# Phase 1 

### Preprocessing

In [1]:
import pandas as pd
import numpy as np
import os
import nltk
from nltk.corpus import stopwords 
from nltk.tokenize import word_tokenize 
from nltk.stem import PorterStemmer

### Now load the pickle data into dataframes from the Output folder one directory above

In [5]:
def loadEverything():
    all_projects_bugreports = pd.read_pickle('Output/allBugReports.pickle')
    print("*** All Bug Reports are Loaded. ***")
    all_projects_source_codes = pd.read_pickle('Output/allSourceCodes.pickle')
    print("*** All Source Codes are Loaded. ***")
    return all_projects_bugreports, all_projects_source_codes

all_projects_bugreports, all_projects_source_codes = loadEverything()
display(all_projects_bugreports.iloc[0])


*** All Bug Reports are Loaded. ***
*** All Source Codes are Loaded. ***


fix                  [org.apache.commons.collections.map.flat3map.j...
text                                                               NaN
fixdate                                            2006-07-18 22:02:11
summary              Flat3Map.Entry.setValue() overwrites other Ent...
description          Flat3Map&amp;apos;s Entry objects will overwri...
project                                                    COLLECTIONS
average_precision                                                    0
Name: 217, dtype: object

In [6]:
# need to get the file names in the bug report an source code to be the same
display(all_projects_bugreports.iloc[0].fix)
display(all_projects_source_codes.filename)

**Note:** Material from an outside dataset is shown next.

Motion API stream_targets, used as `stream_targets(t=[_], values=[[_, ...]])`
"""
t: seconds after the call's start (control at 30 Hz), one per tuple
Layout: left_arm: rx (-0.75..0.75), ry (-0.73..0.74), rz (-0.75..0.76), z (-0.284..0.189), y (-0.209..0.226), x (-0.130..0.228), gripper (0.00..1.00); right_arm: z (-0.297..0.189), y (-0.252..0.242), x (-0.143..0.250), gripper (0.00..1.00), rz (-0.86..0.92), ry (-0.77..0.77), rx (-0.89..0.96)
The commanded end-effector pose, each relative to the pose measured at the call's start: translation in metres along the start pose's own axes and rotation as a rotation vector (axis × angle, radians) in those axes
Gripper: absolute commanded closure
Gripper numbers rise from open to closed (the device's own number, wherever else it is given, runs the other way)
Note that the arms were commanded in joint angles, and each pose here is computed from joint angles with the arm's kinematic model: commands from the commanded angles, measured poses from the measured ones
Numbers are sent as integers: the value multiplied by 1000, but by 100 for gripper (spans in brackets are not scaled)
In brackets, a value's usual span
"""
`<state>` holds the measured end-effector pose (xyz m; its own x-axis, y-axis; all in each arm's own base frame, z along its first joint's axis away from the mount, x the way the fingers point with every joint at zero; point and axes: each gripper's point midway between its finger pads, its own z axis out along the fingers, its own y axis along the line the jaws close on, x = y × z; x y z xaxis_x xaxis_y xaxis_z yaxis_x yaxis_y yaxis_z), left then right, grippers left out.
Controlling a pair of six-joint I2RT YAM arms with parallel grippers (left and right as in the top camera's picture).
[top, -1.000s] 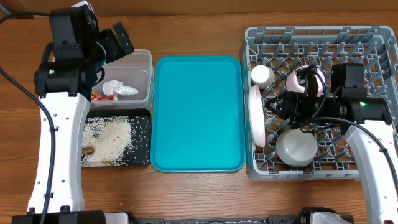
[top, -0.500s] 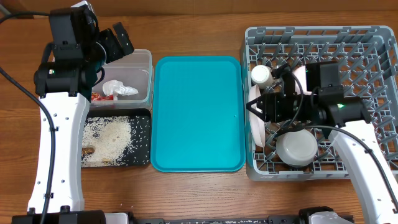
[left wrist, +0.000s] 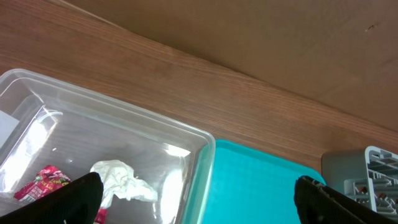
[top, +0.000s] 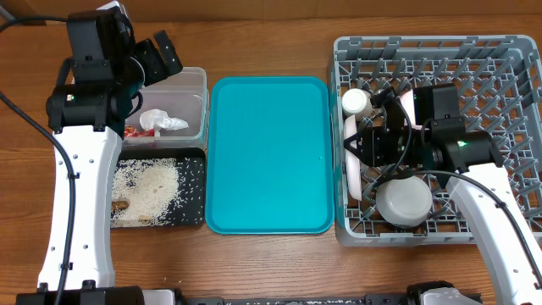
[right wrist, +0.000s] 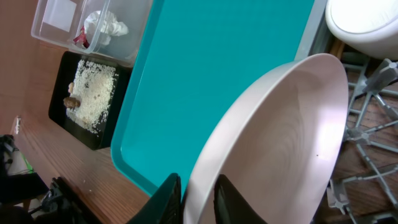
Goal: Sort waste into correct bins and load items into the dishwasher
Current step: 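Open the right gripper and withdraw it from the plate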
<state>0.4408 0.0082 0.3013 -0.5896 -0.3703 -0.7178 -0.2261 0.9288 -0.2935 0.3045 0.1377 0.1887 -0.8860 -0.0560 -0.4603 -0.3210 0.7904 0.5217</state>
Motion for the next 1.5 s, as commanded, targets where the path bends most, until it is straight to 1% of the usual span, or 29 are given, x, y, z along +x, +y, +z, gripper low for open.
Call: stream_targets(t=[0.0, 0.13, 0.37, 0.5, 0.6, 0.77, 0.87, 0.93, 1.1, 1.4, 1.47], values=[[-1, -12, 20, -1, -3, -3, 0, 4, -16, 4, 81, 6, 15, 77], [-1, -12, 20, -1, -3, -3, 0, 1, -36, 2, 81, 14, 5, 180], [-1, -12, 20, -1, -3, -3, 0, -3, -47, 0, 81, 26, -4, 226], [-1, -12, 20, -1, -3, -3, 0, -8, -62, 1, 80, 31, -5, 316], [-1, -12, 20, -1, -3, -3, 0, -10, -68, 1, 72, 32, -6, 354], [-1, -12, 20, -1, -3, -3, 0, -13, -75, 1, 48, 31, -9, 396], [-1, -12, 20, -1, -3, -3, 0, -14, -79, 0, 39, 30, -11, 418], [-1, -12, 20, -1, -3, -3, 0, -16, -80, -2, 30, 27, -18, 432], [-1, -12, 20, -1, -3, -3, 0, -25, -76, -18, 23, 10, -61, 444], [-1, -12, 20, -1, -3, -3, 0, -68, -44, -69, 22, -45, -196, 434], [-1, -12, 20, -1, -3, -3, 0, -81, -34, -79, 20, -58, -228, 431]])
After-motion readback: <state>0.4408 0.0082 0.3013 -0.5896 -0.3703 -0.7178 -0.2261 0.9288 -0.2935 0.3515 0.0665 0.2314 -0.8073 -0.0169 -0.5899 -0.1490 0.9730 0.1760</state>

array(['org.apache.commons.collections.map.flat3map.java',
       'org.apache.commons.collections.map.testflat3map.java'],
      dtype='<U52')

0     \gitrepo\src\java\org\apache\commons\collectio...
1     \gitrepo\src\java\org\apache\commons\collectio...
2     \gitrepo\src\java\org\apache\commons\collectio...
3     \gitrepo\src\java\org\apache\commons\collectio...
4     \gitrepo\src\java\org\apache\commons\collectio...
                            ...                        
63    \gitrepo\src\main\java\org\wildfly\security\ut...
64    \gitrepo\src\main\java\org\wildfly\security\_p...
65    \gitrepo\src\test\java\org\wildfly\security\ma...
66    \gitrepo\src\test\java\org\wildfly\security\ma...
67    \gitrepo\src\test\java\org\wildfly\security\ss...
Name: filename, Length: 10461, dtype: object

## Removing composite varaibles

In [22]:
import re
#remove next line characters:
def remove_new_lines(text):
#     return str(x).replace('\n', '').replace('*', '').replace('/', '').replace('\\','').replace('\t','')
    text = str(text)
    COMBINE_WHITE_SPACE = re.compile(r"(?a:\s+)")
    text = COMBINE_WHITE_SPACE.sub(' ', text)
    return text.replace('*', '').replace('/', '').replace('\\','')
    
# clean up the various white space and remove some *
def clean_new_lines_source_code(df):
    df.unprocessed_code = df.unprocessed_code.apply(remove_new_lines)
    return df

# clean up the description and summary, they will both be used for the query
def clean_new_lines_bug_report(df):
    df.summary = df.summary.apply(remove_new_lines)
    df['description'] = df['description'].astype('|S')
    df.description = df.description.apply(remove_new_lines)
    return df

# need to reformat the source code so it can be compared to the bug reports fix array
def format_sc_filename(x):
  
    x = x.split('apache')
    if len(x) != 2:
        x = x[0].split('springframework')
        if len(x) != 2:
            x = x[0].split('wildfly')
            if len(x) == 2:
                x = 'org.wildfly' + x[1]
        else:
             x = 'org.springframework' + x[1]
    else:
         x = 'org.apache' + x[1]
    if len(x) == 1:
        x = x[0]
   
    x = str(x).replace("\\",".")
    return x

# apply the fixes to the filename 
def clean_sc_filepath(df):
    df.filename = df.filename.apply(format_sc_filename)
    return df



In [8]:


#splitting composite words
def findCompositeWords(s):
    return ' '.join(re.findall('[A-Z][^A-Z]*', s))   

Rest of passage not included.